From: Nick Piggin <npiggin@kernel.dk>
To: Christoph Hellwig <hch@infradead.org>
Cc: npiggin@kernel.dk, linux-kernel@vger.kernel.org,
linux-fsdevel@vger.kernel.org
Subject: Re: [patch 00/35] my inode scaling series for review
Date: Wed, 20 Oct 2010 14:05:01 +1100 [thread overview]
Message-ID: <20101020030501.GG3740@amd> (raw)
In-Reply-To: <20101019162207.GA3555@infradead.org>
On Tue, Oct 19, 2010 at 12:22:07PM -0400, Christoph Hellwig wrote:
> On Tue, Oct 19, 2010 at 02:42:16PM +1100, npiggin@kernel.dk wrote:
> > * My locking design allows i_lock to lock the entire state of the icache
> > for a particular inode. Not so with Dave's, and he had to add code not
> > required with inode_lock synchronisation or my i_lock synchronisation.
> > I prefer being very conservative about making changes, especially before
> > inode_lock is lifted (which will be the end-point of bisection for any
> > locking breakage before it).
>
> Which code exaxtly? I've done a diff between his inode.c and yours -
I pointed it out earlier (not that you replied).
> and Dave's is a lot simpler. Mostly due to the more regular and simpler
> locking, but also because he did various cleanups before tackling the
> actual locking. See the diff at the end of this mail for a direct
> comparism.
How can you say it is more regular and simpler locking? _Acquiring_
locks is not the difficult part of a locking rewrite. Verifying that
no unhandled concurrency is introduced is.
At first glance there are parts of my code that is more complex, that
is because it is actually more regular locking model that is easier to
verify when you lift inode_lock away.
Like I said to Dave when he first looked at my series: he's welcome to
submit a small incremental change to reduce i_lock coverage or put
the lock order another way and we can see what the impact looks like.
Locking changes should start simpler and more conservative.
> > * As far as I can tell, I have addressed all Dave and Christoph's real
> > concerns. The disagreement about the i_lock locking model can easily be
> > solved if they post a couple of small incremental patches to the end of the
> > series, making i_lock locking less regular and no longer protecting icache
> > state of that given inode (like inode_lock was able to pre-patchset). I've
> > repeatedly disagreed with this approach, however.
>
> The diff below and looking over the other patches doesn't make it look
> like you have actually picked up much at all, neither of the feedback
> from me, nor Dave nor Andrew or Al.
I picked up most of it. I missed the per-cpu one from Andrew because
I was waiting for Eric's new API.
I did pick up feedback from you or Dave, and where I didn't, I replied
with my reasons.
> Even worse than that none of the sometimes quite major bug fixes were
> picked up either. The get_new_inode re-lookup locking is still wrong,
I see, yes, I missed that point.
> the exofs fix is not there.
It doesn't belong there.
> And the fix for mapping move of the
> block devices which we unfortunately still have seems to be paper
> over by passing the bdi_writeback to the requing helpers instead
> of fixing it. While this makes the assert_spin_lock panic go away
> it still leaves a really nasty race as your version locks a different
> bdi than the one that it actually modifies.

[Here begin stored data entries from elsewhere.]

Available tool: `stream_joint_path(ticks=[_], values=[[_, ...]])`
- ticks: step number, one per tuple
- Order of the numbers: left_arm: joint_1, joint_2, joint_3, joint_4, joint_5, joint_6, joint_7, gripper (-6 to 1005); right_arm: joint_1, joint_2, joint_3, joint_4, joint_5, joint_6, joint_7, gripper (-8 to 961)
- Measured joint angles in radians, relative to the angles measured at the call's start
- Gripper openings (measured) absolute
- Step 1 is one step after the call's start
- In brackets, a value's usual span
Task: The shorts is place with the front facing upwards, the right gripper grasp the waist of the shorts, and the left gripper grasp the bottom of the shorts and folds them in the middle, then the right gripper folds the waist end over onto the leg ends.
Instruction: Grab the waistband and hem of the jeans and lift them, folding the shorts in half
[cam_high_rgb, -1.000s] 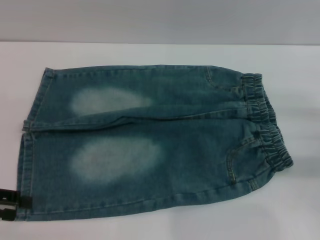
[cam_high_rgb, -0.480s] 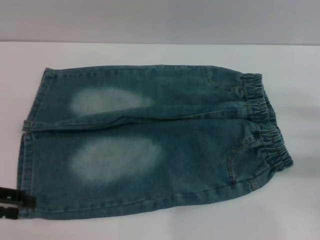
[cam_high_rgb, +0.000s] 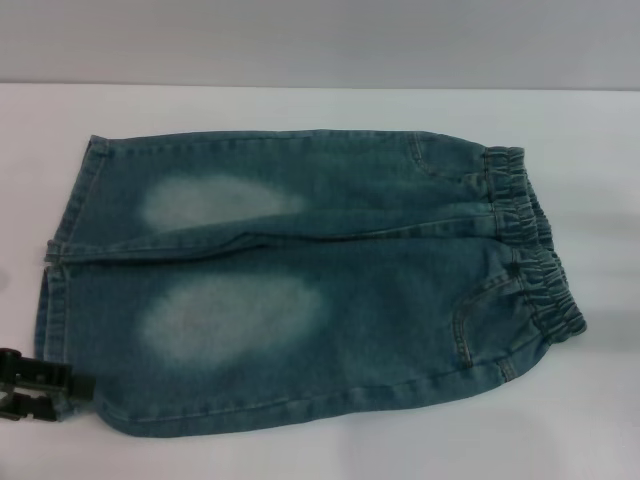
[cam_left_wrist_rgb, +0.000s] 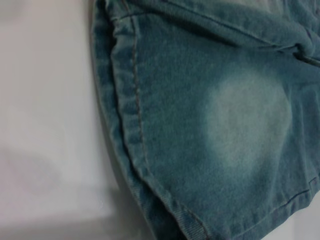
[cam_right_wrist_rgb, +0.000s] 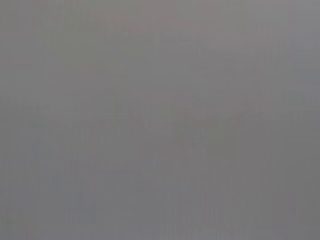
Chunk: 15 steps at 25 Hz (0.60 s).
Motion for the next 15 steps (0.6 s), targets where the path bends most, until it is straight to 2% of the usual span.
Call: stream_joint_path(ticks=[15], values=[[-0.021, -0.006, 0.000, 0.000, 0.000, -0.001, 0.013, 736, 0.001, 0.000, -0.001, 0.000, 0.000, 0.002, 0.000, 787]])
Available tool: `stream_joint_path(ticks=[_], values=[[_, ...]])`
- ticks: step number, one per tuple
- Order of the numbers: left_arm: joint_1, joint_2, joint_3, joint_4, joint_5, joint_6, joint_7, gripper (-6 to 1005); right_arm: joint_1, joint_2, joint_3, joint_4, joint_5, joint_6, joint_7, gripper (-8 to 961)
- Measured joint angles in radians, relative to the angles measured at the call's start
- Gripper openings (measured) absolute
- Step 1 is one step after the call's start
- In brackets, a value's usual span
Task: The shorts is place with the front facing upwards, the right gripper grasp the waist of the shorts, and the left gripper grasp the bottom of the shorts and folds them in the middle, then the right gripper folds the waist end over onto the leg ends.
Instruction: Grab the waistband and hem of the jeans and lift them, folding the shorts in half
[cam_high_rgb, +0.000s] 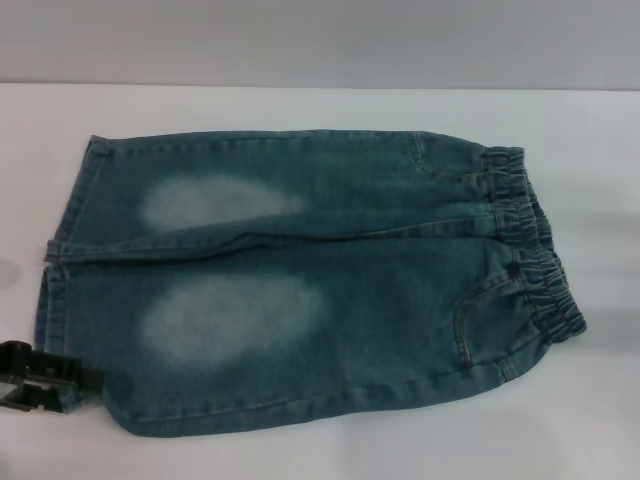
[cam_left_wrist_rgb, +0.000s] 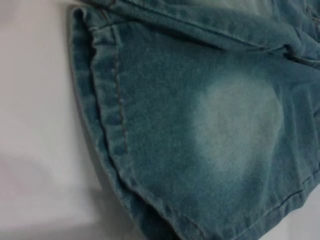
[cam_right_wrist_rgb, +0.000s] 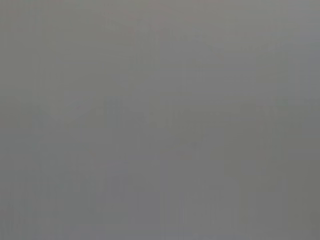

Yeah Dave's fix got omitted from my series for some reason. I
agreed it is needed and I just had it commented out for some
reason. Thanks.
> There's also another bug which was there in your very first version
> with an XXX but that Dave AFAIK never picked up: invalidate_inodes is
> called from a lot of other places than umount, and unlocked list
> access is everything but safe there.
No, I didn't ignore that. It is quite definitely already buggy upstream
if there is concurrent list modification there. I noticed that Al was
thinking about it and I was going to wait until he replied with
something definitive.
> Anyway, below is the diff between the two trees. I've cut down the
> curn in filesystem a bit - every related to the gratious i_ref vs i_ref
> and iref vs inode_get difference, as well as the call_rcu boilerplat
> additions and get_next_ino calls are removed to make it somewhat
> readable.
>
> To me the inode.c and especially fs-writeback.c code in Dave's version
> looks a lot more polished.
Well, like I said, I disagree. I don't like how the icache state
of the inode is not locked (as it is with inode_lock) when the
inode is being manipulated.
I see any such step in that direction as an incremental patch,
and shouldn't be lumped in with lock breaking work. That's just
not how to structure a series that adds fine grained locking.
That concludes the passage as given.